What is expected: Exactly as written, return every line of the data below apart from the pictures.
[[ Dataset content, beginning ]]
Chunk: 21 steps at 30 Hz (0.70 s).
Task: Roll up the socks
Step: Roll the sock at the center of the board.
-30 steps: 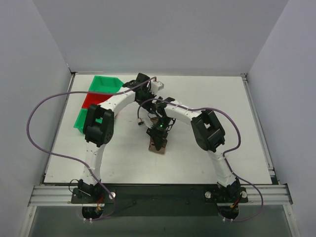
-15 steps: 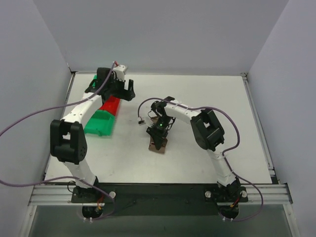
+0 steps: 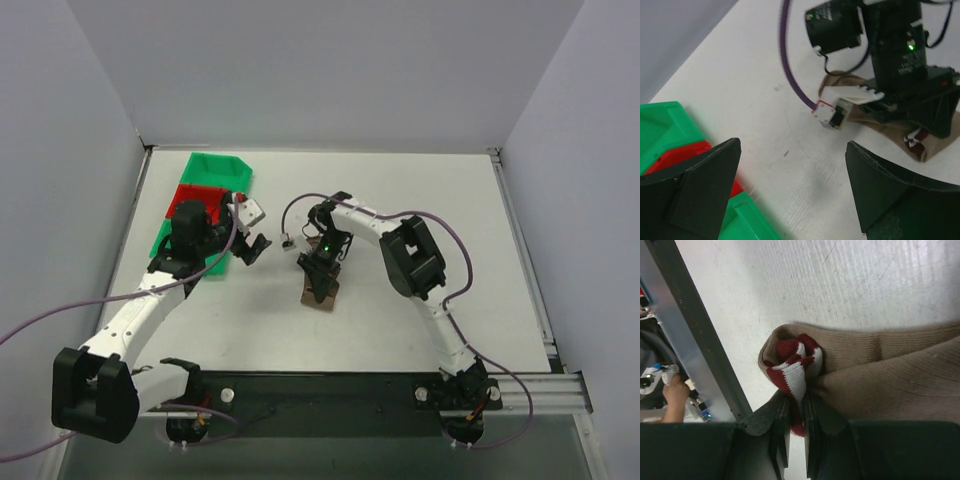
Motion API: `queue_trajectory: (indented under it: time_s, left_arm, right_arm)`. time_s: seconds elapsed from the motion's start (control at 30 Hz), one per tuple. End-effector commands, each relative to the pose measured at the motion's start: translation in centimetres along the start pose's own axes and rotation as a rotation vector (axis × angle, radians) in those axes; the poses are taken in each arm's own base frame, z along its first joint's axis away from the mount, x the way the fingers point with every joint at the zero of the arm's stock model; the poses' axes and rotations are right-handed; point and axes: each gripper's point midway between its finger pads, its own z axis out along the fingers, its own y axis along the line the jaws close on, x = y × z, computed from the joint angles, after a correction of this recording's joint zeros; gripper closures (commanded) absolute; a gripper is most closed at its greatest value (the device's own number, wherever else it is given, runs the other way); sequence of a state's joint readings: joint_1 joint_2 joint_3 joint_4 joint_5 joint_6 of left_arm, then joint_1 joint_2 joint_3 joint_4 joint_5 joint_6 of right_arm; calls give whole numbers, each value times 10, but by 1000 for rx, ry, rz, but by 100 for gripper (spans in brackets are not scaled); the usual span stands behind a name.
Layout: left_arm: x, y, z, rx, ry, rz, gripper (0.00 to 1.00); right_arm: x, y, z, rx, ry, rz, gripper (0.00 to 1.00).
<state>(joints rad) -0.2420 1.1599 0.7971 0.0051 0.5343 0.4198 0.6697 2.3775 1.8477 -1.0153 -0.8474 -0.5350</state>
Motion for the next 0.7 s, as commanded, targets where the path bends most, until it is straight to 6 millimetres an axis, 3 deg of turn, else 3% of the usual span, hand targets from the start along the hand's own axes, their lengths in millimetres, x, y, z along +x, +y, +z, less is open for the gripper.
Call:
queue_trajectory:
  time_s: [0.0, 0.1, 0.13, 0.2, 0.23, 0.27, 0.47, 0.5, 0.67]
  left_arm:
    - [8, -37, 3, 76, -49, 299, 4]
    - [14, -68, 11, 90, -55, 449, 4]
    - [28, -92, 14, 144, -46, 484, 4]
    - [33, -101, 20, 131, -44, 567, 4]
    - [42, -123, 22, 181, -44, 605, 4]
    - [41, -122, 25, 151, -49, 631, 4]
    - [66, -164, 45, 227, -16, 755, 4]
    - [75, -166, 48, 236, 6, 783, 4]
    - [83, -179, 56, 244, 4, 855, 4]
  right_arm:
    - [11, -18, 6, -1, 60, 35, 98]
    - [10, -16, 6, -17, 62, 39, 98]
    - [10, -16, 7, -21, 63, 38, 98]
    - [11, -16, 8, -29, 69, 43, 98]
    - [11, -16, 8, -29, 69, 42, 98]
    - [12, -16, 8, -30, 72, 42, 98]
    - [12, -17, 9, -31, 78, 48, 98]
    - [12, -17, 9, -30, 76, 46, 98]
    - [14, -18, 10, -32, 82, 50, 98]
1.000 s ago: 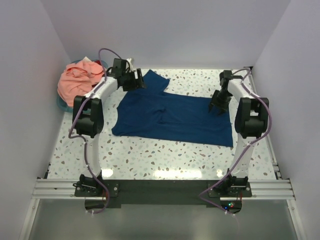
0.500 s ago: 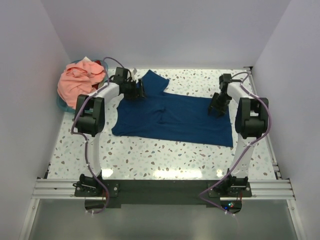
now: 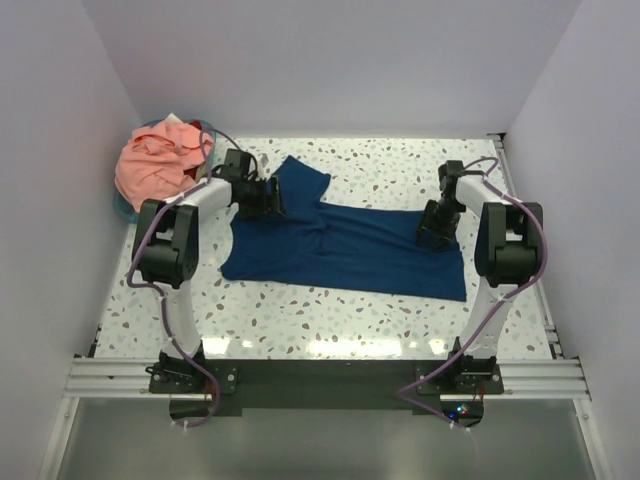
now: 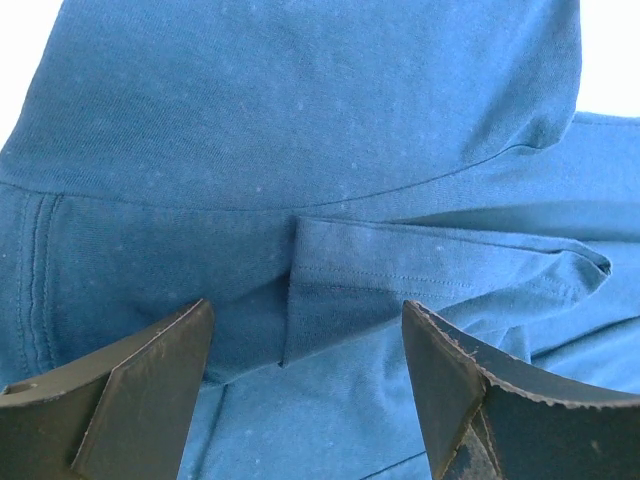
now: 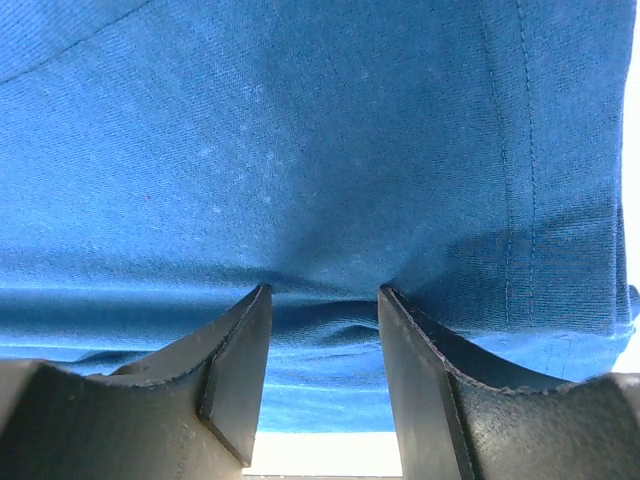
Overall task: Fold and stack the t-shirts
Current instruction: Fold the tshirt
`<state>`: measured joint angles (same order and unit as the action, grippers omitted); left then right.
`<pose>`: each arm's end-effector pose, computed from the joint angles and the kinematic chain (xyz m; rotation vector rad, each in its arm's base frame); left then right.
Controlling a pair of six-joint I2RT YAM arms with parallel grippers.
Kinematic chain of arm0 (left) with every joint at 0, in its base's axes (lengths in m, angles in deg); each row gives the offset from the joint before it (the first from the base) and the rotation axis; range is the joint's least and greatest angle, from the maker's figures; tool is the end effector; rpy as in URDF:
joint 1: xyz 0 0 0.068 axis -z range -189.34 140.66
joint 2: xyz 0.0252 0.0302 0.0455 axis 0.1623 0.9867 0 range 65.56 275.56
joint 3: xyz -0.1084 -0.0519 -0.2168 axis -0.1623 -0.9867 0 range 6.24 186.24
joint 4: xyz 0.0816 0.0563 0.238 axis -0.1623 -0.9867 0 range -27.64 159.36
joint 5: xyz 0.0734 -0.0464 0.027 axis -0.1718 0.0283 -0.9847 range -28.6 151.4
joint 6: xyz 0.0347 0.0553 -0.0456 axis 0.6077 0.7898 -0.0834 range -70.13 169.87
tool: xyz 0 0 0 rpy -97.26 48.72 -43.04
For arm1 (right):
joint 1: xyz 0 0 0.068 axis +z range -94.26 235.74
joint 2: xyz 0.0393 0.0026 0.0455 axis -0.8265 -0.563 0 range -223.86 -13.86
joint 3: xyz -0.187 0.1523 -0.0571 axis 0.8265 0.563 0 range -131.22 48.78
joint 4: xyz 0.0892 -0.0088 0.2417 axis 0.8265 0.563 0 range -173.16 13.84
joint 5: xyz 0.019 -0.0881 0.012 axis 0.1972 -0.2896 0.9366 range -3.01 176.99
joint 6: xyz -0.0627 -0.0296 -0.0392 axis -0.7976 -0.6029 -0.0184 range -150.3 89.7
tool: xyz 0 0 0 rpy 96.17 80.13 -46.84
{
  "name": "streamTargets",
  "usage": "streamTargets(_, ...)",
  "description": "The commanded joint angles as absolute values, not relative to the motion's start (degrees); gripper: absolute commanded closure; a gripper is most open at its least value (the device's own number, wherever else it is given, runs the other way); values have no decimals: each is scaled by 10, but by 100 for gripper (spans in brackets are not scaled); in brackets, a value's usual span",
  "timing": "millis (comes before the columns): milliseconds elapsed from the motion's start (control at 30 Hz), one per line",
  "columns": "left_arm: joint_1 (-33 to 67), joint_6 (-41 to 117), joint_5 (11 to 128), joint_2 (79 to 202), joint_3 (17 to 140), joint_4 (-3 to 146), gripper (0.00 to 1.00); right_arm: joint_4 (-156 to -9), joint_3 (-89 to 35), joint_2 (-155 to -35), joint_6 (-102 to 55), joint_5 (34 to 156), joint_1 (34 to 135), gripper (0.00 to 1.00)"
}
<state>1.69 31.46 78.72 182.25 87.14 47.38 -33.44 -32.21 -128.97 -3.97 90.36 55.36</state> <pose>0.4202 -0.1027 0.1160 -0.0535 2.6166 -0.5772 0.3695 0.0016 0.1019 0.6992 2.9660 0.1242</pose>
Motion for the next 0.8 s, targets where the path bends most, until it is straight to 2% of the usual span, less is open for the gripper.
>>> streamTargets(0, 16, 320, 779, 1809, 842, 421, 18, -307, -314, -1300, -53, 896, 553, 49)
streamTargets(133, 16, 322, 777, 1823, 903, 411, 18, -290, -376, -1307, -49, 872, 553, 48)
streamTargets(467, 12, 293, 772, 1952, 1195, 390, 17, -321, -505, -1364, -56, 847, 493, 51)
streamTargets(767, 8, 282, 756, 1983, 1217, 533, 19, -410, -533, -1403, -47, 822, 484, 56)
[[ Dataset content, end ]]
Problem solution:
Chunk: 21 steps at 30 Hz (0.70 s).
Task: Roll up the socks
Step: Roll the sock at the center of the board.
-30 steps: 
-15 steps: 
+0 steps: 
Motion API: `queue_trajectory: (indented under it: time_s, left_arm, right_arm)`. time_s: seconds elapsed from the motion's start (control at 30 Hz), one per tuple. End-effector commands, each relative to the pose measured at the motion's start: translation in centimetres along the start pose's own axes and rotation as a rotation vector (axis × angle, radians) in those axes; the poses are taken in each arm's own base frame, z along its first joint's axis away from the mount, x the way the fingers point with every joint at the zero of the arm's stock model; the poses' axes and rotations are right-handed; point and axes: each gripper's point midway between its finger pads, its own z axis out along the fingers, its own y axis along the line the jaws close on, x = y × z, computed from the joint angles, after a correction of this recording's joint zeros; gripper closures (commanded) absolute; a gripper is most closed at its greatest value (the device's own number, wherever else it is given, runs the other way); sequence of a state's joint readings: joint_1 joint_2 joint_3 joint_4 joint_5 joint_6 of left_arm, then joint_1 joint_2 joint_3 joint_4 joint_5 joint_6 of right_arm; calls give whole numbers, each value times 10, but by 1000 for rx, ry, rz, but by 100 for gripper (spans in brackets are not scaled); the usual span stands behind a name.
Layout: left_arm: x, y, z, rx, ry, rz, gripper (0.00 to 1.00); right_arm: x, y, z, rx, ry, rz, gripper (0.00 to 1.00).
<state>(joints rad) -0.2420 1.1599 0.7971 0.0051 0.5343 0.4198 0.6697 2.3775 1.8477 -1.0153 -0.8474 -0.5350</state>
Motion for the next 0.7 s, as commanded, targets where the path bends most, until it is straight to 6 millimetres an axis, 3 deg of turn, else 3% of the usual span, hand targets from the start along the hand's own axes, their lengths in millimetres, x, y, z along +x, +y, +z, less is open for the gripper.
Call:
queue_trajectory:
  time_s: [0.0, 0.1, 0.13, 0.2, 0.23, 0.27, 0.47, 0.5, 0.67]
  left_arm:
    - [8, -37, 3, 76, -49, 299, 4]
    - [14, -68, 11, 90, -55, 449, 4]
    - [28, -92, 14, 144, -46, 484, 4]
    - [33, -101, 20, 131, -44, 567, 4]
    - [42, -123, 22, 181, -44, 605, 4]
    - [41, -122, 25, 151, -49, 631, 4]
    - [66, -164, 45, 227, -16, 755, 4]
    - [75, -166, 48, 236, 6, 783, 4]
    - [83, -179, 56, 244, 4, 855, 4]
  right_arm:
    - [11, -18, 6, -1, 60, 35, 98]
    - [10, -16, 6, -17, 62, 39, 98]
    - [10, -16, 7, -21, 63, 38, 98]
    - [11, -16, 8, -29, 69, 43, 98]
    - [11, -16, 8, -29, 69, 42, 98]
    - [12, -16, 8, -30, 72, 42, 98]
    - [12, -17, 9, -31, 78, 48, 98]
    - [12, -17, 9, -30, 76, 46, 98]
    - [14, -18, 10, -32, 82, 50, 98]
1.000 s ago: 
0.500 s ago: 
now: 
now: 
now: 
Overall task: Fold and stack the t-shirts
Current instruction: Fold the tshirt
`<state>`: measured joint angles (same order and unit as the action, grippers omitted); left then right.
`<pose>`: each arm's end-effector pose, computed from the joint angles and the kinematic chain (xyz m; rotation vector rad, each in its arm's base frame); left then right.
Controlling a pair of six-joint I2RT YAM arms with parallel grippers.
Kinematic chain of arm0 (left) with every joint at 0, in its base's axes (lengths in m, angles in deg); each row gives the offset from the joint before it (the first from the base) and the rotation axis; range is the joint's least and greatest angle, from the maker's figures; tool is the end effector; rpy as in URDF:
joint 1: xyz 0 0 0.068 axis -z range -189.34 140.66
joint 2: xyz 0.0252 0.0302 0.0455 axis 0.1623 0.9867 0 range 65.56 275.56
joint 3: xyz -0.1084 -0.0519 -0.2168 axis -0.1623 -0.9867 0 range 6.24 186.24
joint 4: xyz 0.0816 0.0563 0.238 axis -0.1623 -0.9867 0 range -27.64 159.36
joint 5: xyz 0.0734 -0.0464 0.027 axis -0.1718 0.0283 -0.9847 range -28.6 151.4
joint 6: xyz 0.0347 0.0553 -0.0456 axis 0.6077 0.7898 -0.0834 range -70.13 169.87
tool: xyz 0 0 0 rpy -97.26 48.72 -43.04
For arm1 (right):
joint 1: xyz 0 0 0.068 axis +z range -94.26 235.74
joint 2: xyz 0.0393 0.0026 0.0455 axis -0.8265 -0.563 0 range -223.86 -13.86
joint 3: xyz -0.187 0.1523 -0.0571 axis 0.8265 0.563 0 range -131.22 48.78
joint 4: xyz 0.0892 -0.0088 0.2417 axis 0.8265 0.563 0 range -173.16 13.84
joint 5: xyz 0.019 -0.0881 0.012 axis 0.1972 -0.2896 0.9366 range -3.01 176.99
joint 6: xyz -0.0627 -0.0296 -0.0392 axis -0.7976 -0.6029 -0.0184 range -150.3 89.7
tool: xyz 0 0 0 rpy 96.17 80.13 -46.84
{
  "name": "streamTargets",
  "usage": "streamTargets(_, ...)",
  "description": "The commanded joint angles as absolute values, not relative to the motion's start (degrees); gripper: absolute commanded closure; a gripper is most open at its least value (the device's own number, wherever else it is given, runs the other way); values have no decimals: each is scaled by 10, but by 100 for gripper (spans in brackets are not scaled); in brackets, a value's usual span",
  "timing": "millis (comes before the columns): milliseconds elapsed from the motion's start (control at 30 Hz), one per line",
  "columns": "left_arm: joint_1 (-33 to 67), joint_6 (-41 to 117), joint_5 (11 to 128), joint_2 (79 to 202), joint_3 (17 to 140), joint_4 (-3 to 146), gripper (0.00 to 1.00); right_arm: joint_4 (-156 to -9), joint_3 (-89 to 35), joint_2 (-155 to -35), joint_6 (-102 to 55), joint_5 (34 to 156), joint_1 (34 to 135), gripper (0.00 to 1.00)"
}
<state>1.69 31.46 78.72 182.25 87.14 47.38 -33.44 -32.21 -128.97 -3.97 90.36 55.36</state> <pose>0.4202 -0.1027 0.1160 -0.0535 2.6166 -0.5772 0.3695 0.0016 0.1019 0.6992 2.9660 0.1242</pose>
Motion for the next 0.8 s, targets where the path bends most, until it is straight to 2% of the usual span, less is open for the gripper.
>>> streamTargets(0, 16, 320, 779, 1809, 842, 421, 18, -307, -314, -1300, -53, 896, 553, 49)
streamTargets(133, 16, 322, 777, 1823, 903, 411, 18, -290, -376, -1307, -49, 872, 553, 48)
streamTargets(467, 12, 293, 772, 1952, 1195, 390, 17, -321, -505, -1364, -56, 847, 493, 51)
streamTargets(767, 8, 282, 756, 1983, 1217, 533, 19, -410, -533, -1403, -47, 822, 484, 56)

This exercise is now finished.